During a Scottish woman she broke her bones, burned her skin and was subjected to surgery without feeling pain – and she did not realize it was she was experiencing something unusual while she was in her 60s, according to a new study
Scientists are interested in people who feel less ill because they hope to find ways to help those who suffer from it. In this case, the woman has visited the hospital for a "usually painful" hand operation, but then it does not require any painkillers. Thinking this seems odd, a team of researchers has been able to determine her condition as a pair of genetic mutations.
The woman was previously diagnosed with thigh arthritis, which she did not feel despite the "severe" grade. of joint degeneration, "according to the report. She lived a long life of painlessness before she realized something strange, reporting dental offices without anesthesia, painless cuts and broken bones, and even burns that smelled her charred flesh to notice something wrong. He even told the researchers that he could eat chili peppers with a pendant without any effects other than a "nice shine" in her mouth. Oh, and she rarely felt any worry, depression, fear or panic – even during the doctors' told her to talk to the pain genetics team at London University College, which ranks parts of her, the genomes of her children and her mother, and asked them about their tolerance for pain. The culprit seems to be a small set of missing DNA in FAAH-OUT's pseudogene, essentially degraded versions of fully functional genes that were once considered "junk" but often play a role. The woman also had a single switching nucleotide (DNA construct) in her FAAH gene, which was responsible for an enzyme called fatty acid amide hydrolase. Previous studies also show that people with small variations in their FAAH gene have less anxiety and feel less pain.

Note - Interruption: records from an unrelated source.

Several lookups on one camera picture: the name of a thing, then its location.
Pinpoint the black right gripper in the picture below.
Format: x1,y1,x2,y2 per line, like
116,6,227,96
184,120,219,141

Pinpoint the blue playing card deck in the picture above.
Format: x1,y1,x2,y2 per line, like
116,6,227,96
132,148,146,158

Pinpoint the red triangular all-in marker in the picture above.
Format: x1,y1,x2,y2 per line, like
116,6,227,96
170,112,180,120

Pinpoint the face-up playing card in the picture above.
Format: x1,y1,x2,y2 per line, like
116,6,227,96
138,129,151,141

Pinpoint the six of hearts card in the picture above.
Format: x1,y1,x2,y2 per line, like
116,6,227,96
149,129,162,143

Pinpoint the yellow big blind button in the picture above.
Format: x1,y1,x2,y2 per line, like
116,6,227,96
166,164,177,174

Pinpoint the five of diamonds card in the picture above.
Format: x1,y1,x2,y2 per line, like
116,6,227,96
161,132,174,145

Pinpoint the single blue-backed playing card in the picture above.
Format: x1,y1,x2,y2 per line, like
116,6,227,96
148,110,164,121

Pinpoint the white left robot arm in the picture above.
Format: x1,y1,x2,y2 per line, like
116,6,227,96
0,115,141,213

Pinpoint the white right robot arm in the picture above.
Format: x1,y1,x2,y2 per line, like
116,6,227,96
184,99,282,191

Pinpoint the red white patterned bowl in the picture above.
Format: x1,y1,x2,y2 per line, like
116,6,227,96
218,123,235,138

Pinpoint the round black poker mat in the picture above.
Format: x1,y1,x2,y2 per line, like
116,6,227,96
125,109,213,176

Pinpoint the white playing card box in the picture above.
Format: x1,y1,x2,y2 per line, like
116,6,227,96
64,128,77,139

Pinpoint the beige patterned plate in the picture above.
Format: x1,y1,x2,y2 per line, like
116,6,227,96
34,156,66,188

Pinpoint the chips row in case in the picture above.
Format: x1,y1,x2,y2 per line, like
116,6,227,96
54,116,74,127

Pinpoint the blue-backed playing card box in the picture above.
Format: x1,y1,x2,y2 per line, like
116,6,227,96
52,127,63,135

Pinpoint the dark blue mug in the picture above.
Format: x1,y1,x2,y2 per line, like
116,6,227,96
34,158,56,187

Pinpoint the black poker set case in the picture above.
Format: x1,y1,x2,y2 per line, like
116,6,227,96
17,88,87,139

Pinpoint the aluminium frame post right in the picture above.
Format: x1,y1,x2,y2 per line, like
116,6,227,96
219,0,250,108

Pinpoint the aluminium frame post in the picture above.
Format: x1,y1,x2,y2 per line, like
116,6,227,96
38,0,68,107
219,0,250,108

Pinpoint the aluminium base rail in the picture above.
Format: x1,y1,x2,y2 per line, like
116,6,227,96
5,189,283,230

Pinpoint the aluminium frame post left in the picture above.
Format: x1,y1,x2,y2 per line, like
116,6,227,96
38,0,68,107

Now, researchers are hoping to explore this part of our genome to help those suffering from chronic pain and anxiety, according to an article published in the British Journal of Anesthesia.
"It is really exciting to work with rare pain-insensitive patients and hopefully identify new analgesic drug targets as a consequence of this work," study author James Cox of the Institute of Biomedical Research at University College London said: of Gizmodo
The article states that previous drug trials attempting to stop the pain by inhibiting the production of FAAH are not fruitful. But, perhaps, it is directed to the FAAH-OUT pseudogene, instead, it may be a better strategy.
This is ultimately just one study and there is a lot more work to be able to declare the victory over the pain. Nor is this the only part of the genome related to pain. Other genes also seem to have an impact on how people feel pain, as in the case of Italian Professor Letizia Marsili. Marsili does not feel pain due to a mutation in her ZFHX2 gene.
Pain has an important purpose, of course – it would suck to find out that you were blazing because of the smell of your own burning flesh. But pain, especially chronic pain, can significantly reduce the quality of life of the person, and new pain reduction strategies are needed. Coke hopes scientists will be able to develop new therapies to treat this age-old disease with the help of gene-editing technology.